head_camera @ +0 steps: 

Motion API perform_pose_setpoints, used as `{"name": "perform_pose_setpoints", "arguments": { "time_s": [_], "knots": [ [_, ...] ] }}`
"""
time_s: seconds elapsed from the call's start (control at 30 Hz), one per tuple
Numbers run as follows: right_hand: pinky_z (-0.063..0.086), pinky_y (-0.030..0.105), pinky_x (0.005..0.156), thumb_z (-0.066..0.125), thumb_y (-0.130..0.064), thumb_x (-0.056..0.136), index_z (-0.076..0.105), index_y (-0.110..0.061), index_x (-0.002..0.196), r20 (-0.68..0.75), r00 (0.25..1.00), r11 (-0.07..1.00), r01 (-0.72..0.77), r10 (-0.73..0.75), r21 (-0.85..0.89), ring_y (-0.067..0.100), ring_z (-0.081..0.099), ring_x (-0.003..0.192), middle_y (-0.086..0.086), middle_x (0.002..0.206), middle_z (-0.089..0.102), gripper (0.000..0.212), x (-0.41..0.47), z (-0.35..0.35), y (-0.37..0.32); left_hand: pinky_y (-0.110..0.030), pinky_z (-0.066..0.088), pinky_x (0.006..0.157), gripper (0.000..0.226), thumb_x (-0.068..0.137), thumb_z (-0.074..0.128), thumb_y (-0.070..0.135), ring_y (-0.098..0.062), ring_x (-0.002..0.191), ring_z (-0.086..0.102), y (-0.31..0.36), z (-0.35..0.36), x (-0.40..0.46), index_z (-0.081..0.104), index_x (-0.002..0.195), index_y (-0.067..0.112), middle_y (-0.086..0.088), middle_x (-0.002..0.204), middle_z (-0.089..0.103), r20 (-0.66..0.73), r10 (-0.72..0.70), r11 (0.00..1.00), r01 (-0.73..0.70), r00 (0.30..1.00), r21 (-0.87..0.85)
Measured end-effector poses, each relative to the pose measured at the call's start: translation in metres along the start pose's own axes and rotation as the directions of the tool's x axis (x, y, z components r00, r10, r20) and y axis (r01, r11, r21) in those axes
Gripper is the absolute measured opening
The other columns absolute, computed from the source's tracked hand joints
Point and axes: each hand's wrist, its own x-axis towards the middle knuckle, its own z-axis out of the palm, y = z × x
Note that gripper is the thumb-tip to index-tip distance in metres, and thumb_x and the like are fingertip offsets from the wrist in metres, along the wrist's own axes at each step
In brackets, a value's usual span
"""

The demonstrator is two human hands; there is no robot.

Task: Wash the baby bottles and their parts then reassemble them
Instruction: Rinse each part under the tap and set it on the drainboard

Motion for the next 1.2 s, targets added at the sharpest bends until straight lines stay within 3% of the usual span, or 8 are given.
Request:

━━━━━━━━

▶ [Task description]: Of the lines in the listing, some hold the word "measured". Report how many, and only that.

▶ [Task response]: 2